■ WHAT THE TASK ASKS ■
Reproduce the complete set of records exactly. No picture is to appear in the copy.

■ Records excerpted from a collection ■
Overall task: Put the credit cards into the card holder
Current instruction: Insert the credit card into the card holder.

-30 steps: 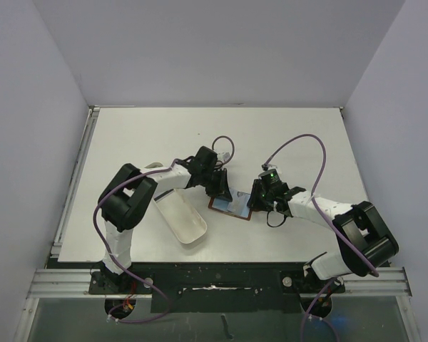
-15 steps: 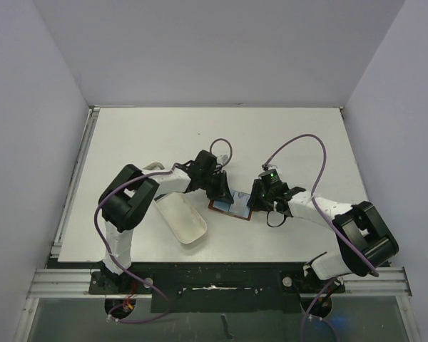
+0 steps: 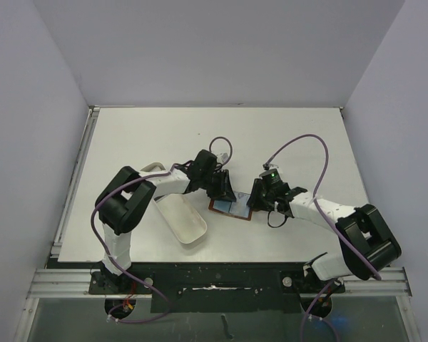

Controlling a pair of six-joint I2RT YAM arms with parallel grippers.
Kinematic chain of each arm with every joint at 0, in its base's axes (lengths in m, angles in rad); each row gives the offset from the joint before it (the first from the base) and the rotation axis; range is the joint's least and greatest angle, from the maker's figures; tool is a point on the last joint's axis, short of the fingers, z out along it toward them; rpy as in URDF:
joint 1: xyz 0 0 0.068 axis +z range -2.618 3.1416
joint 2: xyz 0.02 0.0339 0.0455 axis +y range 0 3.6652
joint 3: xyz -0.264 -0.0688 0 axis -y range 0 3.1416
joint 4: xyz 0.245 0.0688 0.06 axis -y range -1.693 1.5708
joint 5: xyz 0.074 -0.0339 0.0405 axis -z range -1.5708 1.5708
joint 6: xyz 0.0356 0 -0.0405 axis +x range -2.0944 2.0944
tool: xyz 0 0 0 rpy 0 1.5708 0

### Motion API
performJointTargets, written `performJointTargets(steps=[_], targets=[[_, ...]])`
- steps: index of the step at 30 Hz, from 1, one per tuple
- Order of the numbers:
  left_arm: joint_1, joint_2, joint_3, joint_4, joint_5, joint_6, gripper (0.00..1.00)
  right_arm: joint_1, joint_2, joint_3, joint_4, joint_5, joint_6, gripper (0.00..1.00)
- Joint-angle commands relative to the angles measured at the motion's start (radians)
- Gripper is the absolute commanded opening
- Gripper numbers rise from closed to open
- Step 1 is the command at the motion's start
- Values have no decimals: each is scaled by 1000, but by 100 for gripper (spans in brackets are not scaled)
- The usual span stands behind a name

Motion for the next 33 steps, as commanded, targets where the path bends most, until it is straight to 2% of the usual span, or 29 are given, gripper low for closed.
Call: performJointTargets(steps=[1,19,33], targets=[[-4,-58,19,4,-27,30,27,0,-59,-1,6,14,15,31],[-45,20,39,8,-26,29,30,8,-8,-53,76,3,36,20],[-66,22,43,120,5,-15,31,7,-23,-53,58,21,35,18]])
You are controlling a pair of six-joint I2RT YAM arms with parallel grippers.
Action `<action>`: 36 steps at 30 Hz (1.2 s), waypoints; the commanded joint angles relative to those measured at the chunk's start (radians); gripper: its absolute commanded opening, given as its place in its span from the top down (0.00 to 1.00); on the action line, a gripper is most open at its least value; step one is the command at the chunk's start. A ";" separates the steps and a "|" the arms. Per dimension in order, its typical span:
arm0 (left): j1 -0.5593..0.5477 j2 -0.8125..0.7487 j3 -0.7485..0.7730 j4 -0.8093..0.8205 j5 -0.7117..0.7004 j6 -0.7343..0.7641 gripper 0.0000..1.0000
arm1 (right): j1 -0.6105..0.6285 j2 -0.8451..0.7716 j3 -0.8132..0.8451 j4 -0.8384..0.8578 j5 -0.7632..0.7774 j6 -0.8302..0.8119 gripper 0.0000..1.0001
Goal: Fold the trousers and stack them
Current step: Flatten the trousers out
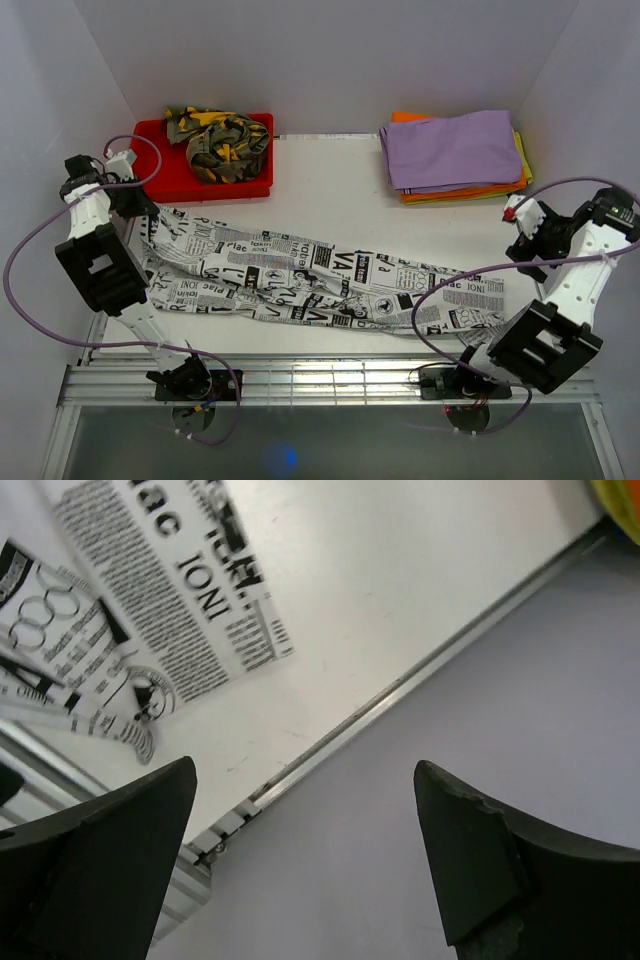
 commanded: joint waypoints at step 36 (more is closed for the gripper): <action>-0.033 -0.041 -0.023 -0.014 -0.128 -0.020 1.00 | 0.365 0.429 -0.173 0.785 0.389 0.618 0.92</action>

■ ANSWER TO THIS PROBLEM ■
Overall task: Put the credit cards into the card holder
Current instruction: Insert the credit card into the card holder.

-30 steps: 
-15 steps: 
+0 steps: 

Controlling a pair of six-joint I2RT YAM arms with parallel grippers.
Kinematic chain of each arm with every joint at 0, in its base's axes (lengths in m, angles in rad); each row gives the offset from the joint before it (the first from the base) and the rotation axis; range is the joint's least and greatest angle, from the maker's figures; tool is a point on the last joint's axis, short of the fingers, z out along it toward them; rpy as in URDF:
joint 1: xyz 0 0 0.068 axis +z range -2.618 3.1416
joint 2: xyz 0.02 0.0339 0.0455 axis +y range 0 3.6652
joint 3: xyz -0.264 -0.0688 0 axis -y range 0 3.1416
joint 4: xyz 0.245 0.0688 0.06 axis -y range -1.693 1.5708
joint 5: xyz 0.074 -0.0339 0.0405 axis -z range -1.5708 1.5708
joint 6: xyz 0.0356 0 -0.0405 axis +x range -2.0944 2.0944
tool: xyz 0 0 0 rpy 0 1.5708 0

### Motion API
performJointTargets, written `performJointTargets(steps=[_], targets=[[_, ...]])`
- steps: index of the step at 30 Hz, from 1, one per tuple
- Order of the numbers:
  left_arm: joint_1, joint_2, joint_3, joint_4, joint_5, joint_6, gripper (0.00..1.00)
  right_arm: joint_1, joint_2, joint_3, joint_4, joint_5, joint_6, gripper (0.00..1.00)
- Joint-angle commands relative to the angles measured at the motion's start (radians)
- Gripper is the absolute commanded opening
- Gripper numbers rise from closed to open
- Step 1 is the command at the motion's start
- Values have no decimals: each is scaled by 1000, but by 100 for gripper (spans in brackets are not scaled)
- The usual span stands behind a name

Motion for the next 33 steps, as commanded, targets where the path bends most, until it is straight to 2% of the usual span, or 29 are given, gripper low for closed.
Call: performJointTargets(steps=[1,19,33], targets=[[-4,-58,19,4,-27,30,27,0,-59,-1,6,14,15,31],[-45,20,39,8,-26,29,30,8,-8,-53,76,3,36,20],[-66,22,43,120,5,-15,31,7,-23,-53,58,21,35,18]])
You are controlling a pair of six-joint I2RT YAM arms with parallel grippers.
Action `<action>`: 36 steps at 30 Hz (1.2 s), waypoints; the commanded joint angles relative to those measured at the chunk's start (radians); gripper: its absolute commanded opening, given as its place in its span from the top down (0.00 to 1.00); on the action line, a gripper is most open at its least value; step one is the command at the chunk's start. A ";" separates the steps and a "|" the arms. Per dimension in order, its typical span:
arm0 (left): j1 -0.5593..0.5477 j2 -0.8125..0.7487 j3 -0.7485..0.7730 j4 -0.8093..0.8205 j5 -0.7117..0.7004 j6 -0.7343..0.7641 gripper 0.0000..1.0000
arm1 (right): j1 -0.6105..0.6285 j2 -0.8451..0.7716 j3 -0.8132..0.8451 j4 -0.8384..0.8578 j5 -0.7632..0.7774 j6 -0.8302..0.8119 gripper 0.0000..1.0001
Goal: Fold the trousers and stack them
Current step: Flatten the trousers out
 commanded: joint waypoints at step 36 (more is closed for the gripper): <action>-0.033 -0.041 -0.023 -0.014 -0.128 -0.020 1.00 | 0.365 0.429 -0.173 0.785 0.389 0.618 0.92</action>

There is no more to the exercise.